[Task prompt] Print the whole listing below again, exactly as given.

Supplied information START

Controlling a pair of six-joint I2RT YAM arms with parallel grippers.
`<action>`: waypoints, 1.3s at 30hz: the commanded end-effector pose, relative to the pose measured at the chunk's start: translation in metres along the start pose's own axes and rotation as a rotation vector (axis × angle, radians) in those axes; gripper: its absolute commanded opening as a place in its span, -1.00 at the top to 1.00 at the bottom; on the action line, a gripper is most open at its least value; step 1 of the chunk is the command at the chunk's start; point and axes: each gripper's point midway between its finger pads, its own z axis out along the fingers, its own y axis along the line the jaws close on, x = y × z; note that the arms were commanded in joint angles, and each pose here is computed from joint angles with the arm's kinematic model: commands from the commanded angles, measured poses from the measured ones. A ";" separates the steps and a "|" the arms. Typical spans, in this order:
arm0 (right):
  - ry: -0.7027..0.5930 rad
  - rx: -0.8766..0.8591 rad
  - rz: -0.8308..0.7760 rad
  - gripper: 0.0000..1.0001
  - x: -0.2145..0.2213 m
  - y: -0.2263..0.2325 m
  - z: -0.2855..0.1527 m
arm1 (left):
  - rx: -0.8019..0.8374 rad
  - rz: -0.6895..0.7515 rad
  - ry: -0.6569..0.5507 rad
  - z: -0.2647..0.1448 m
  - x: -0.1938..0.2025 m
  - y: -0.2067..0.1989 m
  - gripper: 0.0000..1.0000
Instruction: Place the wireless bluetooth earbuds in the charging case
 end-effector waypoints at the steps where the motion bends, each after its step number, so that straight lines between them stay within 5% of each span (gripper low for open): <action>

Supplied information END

[Reply to the task]
Controlling a pair of six-joint I2RT YAM arms with parallel grippers.
`<action>`: waypoints, 1.3s at 30hz: the commanded end-effector pose, relative to the pose measured at the chunk's start: translation in metres along the start pose's own axes and rotation as a rotation vector (axis × angle, radians) in those axes; gripper: its absolute commanded opening as a place in its span, -1.00 at the top to 1.00 at the bottom; on the action line, a gripper is most open at its least value; step 1 of the chunk is the command at the chunk's start; point and axes: each gripper's point midway between its finger pads, its own z axis out along the fingers, its own y axis along the line the jaws close on, x = y × z; note that the arms were commanded in joint angles, and each pose here is computed from joint angles with the arm's kinematic model: commands from the commanded angles, measured poses from the measured ones. A ";" separates the steps and a "|" the arms. Typical spans, in this order:
arm0 (right):
  - ry: -0.7027..0.5930 rad
  - rx: -0.8766..0.8591 rad
  - rz: -0.8308..0.7760 rad
  - gripper: 0.0000..1.0001
  - x: -0.2145..0.2213 m
  - y: -0.2263..0.2325 m
  - z: -0.2855..0.1527 m
arm1 (left):
  - rx: -0.8019..0.8374 rad
  - rz: -0.6895..0.7515 rad
  - ry: -0.6569..0.5507 rad
  - z: -0.2647..0.1448 m
  - x: -0.1938..0.2025 m
  - y: -0.2067..0.1989 m
  - gripper: 0.0000..1.0000
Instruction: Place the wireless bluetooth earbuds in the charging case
 end-effector waypoints at the steps where the motion bends, each after its step number, so that straight lines between them stay within 5% of each span (gripper low for open): <action>

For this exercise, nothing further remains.